The next year, with a loan from our parents, Olivia and I bought a piece of land with a small stand of woods next to a pasture, and I began to build our house there in the late afternoons and evenings. Curtis helped me when he could. It was a simple but free-ranging design of our own. I wanted it to be at least part treehouse, remembering the ones I’d helped build as a child, so after the basic structure was done I began to expand it up and into a huge live oak we built next to for that purpose. Within two years we had our wish-home, all wood, with a broad front porch looking out over the pasture, a screen porch off our treehouse bedroom looking down into the woods out back. I was a good carpenter, as it turned out, and good at scavenging surplus and scrap materials from work sites, so when we were done the debt was minimal, and Olivia worked only part-time at home transcribing medical records, and sold rugs and coverlets and other nice things she wove herself on a big loom she kept in her workroom. She took long walks in the woods, early mornings, Leo toddling along or strapped in a carrier on her back, though he’d really gotten too big for that, to gather roots, nuts, flowers, and berries for natural coloring of the wool. Her body, which had been the lithe but soft body of a high school girl before, was now supple and muscular, beautifully toned. She was amazing in the sack.
I went on the walks with them, when I could. And lifted weights in the shed out back. I’d never felt stronger. I had my Ford pickup. She didn’t have the Mercedes, but she did have a pretty cool little VW station wagon, baby blue.

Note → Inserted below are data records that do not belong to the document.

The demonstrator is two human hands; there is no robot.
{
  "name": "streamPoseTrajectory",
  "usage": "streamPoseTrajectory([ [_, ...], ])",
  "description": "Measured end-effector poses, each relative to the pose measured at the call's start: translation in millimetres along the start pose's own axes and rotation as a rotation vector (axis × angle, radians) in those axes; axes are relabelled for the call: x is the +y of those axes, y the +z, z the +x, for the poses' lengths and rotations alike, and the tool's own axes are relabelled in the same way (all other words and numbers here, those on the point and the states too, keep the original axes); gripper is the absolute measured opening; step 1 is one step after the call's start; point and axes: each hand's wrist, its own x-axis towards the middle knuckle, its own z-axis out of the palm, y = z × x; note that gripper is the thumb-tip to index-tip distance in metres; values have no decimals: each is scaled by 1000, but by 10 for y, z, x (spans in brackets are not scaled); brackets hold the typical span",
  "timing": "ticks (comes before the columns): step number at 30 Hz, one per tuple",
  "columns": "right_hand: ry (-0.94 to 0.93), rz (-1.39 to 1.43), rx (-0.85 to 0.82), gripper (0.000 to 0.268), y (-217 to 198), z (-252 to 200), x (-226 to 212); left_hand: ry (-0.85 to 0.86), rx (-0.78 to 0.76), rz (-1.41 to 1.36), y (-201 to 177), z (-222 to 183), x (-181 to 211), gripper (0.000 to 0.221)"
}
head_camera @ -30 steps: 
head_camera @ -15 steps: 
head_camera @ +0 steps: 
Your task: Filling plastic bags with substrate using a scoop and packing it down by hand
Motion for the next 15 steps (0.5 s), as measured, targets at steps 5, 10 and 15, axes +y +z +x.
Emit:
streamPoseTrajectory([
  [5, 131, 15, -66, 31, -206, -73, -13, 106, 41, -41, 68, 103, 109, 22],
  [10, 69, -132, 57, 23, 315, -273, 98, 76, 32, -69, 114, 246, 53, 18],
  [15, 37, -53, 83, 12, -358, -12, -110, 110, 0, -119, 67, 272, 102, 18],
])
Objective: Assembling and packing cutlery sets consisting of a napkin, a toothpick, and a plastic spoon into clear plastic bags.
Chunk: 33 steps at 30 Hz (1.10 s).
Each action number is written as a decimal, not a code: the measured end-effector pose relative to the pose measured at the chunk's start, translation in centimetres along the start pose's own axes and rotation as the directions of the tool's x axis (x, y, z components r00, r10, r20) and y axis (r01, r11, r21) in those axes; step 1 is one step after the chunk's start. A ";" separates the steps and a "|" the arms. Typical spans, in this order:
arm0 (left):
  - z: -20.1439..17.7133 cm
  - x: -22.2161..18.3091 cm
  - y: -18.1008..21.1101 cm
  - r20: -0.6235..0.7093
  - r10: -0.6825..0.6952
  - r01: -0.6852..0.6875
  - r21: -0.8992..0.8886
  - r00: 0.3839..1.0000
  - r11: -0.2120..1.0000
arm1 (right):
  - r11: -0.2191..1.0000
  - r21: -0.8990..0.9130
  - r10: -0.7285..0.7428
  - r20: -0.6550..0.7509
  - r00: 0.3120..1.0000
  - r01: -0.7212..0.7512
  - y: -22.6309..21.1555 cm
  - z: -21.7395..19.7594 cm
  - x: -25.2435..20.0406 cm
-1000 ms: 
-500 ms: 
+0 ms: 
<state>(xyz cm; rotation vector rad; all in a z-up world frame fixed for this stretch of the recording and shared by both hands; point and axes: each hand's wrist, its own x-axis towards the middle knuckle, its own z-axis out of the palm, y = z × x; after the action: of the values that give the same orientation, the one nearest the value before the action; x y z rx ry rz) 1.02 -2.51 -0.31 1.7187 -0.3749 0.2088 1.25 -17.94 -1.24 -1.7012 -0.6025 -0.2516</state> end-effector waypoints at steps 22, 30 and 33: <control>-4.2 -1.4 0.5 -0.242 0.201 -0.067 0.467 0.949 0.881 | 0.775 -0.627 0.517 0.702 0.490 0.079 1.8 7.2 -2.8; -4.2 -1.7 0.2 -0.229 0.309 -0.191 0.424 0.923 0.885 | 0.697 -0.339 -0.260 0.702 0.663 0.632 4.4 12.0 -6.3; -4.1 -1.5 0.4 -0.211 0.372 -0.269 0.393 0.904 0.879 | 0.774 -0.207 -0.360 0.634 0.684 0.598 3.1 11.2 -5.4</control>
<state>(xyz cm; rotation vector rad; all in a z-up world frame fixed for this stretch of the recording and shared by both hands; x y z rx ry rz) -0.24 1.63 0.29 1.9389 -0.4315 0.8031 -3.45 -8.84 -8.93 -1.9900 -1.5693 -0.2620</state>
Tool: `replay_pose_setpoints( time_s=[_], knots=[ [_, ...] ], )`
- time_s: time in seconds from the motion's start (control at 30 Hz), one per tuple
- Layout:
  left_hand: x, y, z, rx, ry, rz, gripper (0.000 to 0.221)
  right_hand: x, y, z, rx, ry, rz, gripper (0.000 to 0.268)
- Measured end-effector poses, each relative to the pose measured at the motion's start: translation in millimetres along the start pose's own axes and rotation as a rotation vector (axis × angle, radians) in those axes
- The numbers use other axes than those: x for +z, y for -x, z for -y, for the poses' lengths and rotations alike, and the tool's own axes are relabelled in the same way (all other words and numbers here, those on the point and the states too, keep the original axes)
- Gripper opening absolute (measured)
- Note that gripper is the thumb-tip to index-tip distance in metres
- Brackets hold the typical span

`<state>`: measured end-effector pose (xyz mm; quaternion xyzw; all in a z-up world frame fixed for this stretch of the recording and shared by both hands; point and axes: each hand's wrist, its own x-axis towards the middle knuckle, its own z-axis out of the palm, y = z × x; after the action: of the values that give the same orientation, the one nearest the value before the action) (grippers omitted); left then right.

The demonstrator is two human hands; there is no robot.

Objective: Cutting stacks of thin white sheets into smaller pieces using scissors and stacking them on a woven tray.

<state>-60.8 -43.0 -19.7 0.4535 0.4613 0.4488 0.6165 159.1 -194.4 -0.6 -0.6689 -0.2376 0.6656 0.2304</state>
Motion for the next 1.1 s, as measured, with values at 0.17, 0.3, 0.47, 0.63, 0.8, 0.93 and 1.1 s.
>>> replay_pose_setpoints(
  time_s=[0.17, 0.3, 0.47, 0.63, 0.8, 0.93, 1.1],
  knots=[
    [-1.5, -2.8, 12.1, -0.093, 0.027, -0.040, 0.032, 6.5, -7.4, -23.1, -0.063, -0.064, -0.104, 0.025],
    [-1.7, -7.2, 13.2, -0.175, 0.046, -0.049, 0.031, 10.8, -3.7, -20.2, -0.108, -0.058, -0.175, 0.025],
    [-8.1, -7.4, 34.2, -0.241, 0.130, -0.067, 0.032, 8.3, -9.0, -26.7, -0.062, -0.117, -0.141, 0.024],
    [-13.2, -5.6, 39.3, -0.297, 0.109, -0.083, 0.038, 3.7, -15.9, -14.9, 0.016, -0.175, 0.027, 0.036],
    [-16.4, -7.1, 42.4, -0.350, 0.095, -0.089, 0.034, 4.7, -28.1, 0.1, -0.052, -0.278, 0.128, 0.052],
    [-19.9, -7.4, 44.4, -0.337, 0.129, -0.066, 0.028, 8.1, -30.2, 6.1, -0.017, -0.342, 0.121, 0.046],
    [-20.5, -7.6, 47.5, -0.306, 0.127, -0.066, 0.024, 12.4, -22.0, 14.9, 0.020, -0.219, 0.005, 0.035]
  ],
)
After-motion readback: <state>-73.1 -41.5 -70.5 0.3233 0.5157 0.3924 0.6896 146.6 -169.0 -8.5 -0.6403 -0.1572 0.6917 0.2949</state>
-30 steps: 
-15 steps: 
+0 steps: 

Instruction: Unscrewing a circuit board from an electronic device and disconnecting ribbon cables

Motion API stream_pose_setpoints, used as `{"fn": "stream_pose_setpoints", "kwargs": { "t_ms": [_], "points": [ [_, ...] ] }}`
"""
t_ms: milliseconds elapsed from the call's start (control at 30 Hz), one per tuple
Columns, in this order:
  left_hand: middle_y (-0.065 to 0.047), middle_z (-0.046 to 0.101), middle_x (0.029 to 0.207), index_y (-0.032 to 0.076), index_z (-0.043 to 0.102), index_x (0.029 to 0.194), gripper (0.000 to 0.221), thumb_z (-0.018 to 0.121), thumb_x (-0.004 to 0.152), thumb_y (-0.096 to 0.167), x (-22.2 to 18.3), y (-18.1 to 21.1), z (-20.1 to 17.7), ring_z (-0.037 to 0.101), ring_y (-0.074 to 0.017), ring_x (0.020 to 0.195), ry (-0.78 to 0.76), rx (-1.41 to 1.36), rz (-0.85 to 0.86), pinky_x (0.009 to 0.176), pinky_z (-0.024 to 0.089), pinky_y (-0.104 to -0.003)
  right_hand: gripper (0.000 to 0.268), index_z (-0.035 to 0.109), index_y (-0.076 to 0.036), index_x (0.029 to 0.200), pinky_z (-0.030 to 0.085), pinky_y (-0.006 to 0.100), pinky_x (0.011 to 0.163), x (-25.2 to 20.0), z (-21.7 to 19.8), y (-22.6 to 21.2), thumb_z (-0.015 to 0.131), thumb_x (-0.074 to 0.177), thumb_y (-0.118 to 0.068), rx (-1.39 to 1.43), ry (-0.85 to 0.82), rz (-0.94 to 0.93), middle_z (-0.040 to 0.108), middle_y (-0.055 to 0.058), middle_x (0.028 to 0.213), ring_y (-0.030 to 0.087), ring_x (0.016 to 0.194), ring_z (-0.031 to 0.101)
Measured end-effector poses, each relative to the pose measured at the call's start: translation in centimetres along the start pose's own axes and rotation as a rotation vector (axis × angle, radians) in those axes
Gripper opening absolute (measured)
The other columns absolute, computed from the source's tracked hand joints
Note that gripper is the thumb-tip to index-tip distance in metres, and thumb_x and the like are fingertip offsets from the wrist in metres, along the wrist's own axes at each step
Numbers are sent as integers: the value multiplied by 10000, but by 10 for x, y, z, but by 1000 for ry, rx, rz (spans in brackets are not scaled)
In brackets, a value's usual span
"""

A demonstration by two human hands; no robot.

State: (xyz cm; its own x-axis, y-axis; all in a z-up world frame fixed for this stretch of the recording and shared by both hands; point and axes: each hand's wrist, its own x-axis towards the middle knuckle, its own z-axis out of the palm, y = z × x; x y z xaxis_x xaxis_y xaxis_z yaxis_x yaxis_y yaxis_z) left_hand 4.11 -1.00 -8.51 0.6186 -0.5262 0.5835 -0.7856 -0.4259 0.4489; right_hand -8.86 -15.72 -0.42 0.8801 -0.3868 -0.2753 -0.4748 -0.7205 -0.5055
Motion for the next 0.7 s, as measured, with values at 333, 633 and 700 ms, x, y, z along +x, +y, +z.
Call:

It was a good life. I was astonished and deeply grateful that we’d made it happen. Leo was growing into a strong and happy child, soon he’d be going off to kindergarten and school. I could see our whole lives ahead of us, peaceful and full of light. We were lucky.
I WAS STANDING ON our front porch looking out over the pasture at the end of a day, sun going down behind the pines and oaks and pale green sweetgum trees to the west.
Leo was inside reading Where the Wild Things Are to himself. He had learned to read just after turning four. Olivia and I had vowed to avoid treating him like a genius. No skipping grades, things like that. We would supplement his school at home, however we could. Give him novels, books about history and current events. Math problems from our old high school texts.
Olivia had a venison stew in a pot on the stove. I’d shot the doe not half a mile from our house, in the woods. Olivia had helped me butcher it. She was in her workroom weaving something new on her loom while the stew simmered.
The chickens pecked about the yard, an eye always on their rooster. He strutted the yard’s edge, very intelligent for a rooster. He’d killed two hawks in just the past month. Killed them before they could kill the chickens they’d swooped down upon to lift away. He and the hens fell upon the hawks and tore them to pieces.
Our dog, an Aussie mix, looked on from the other end of the porch. She kept away the foxes and coyotes. She understood the most subtle of questions and commands. I’d never owned a better dog in my life.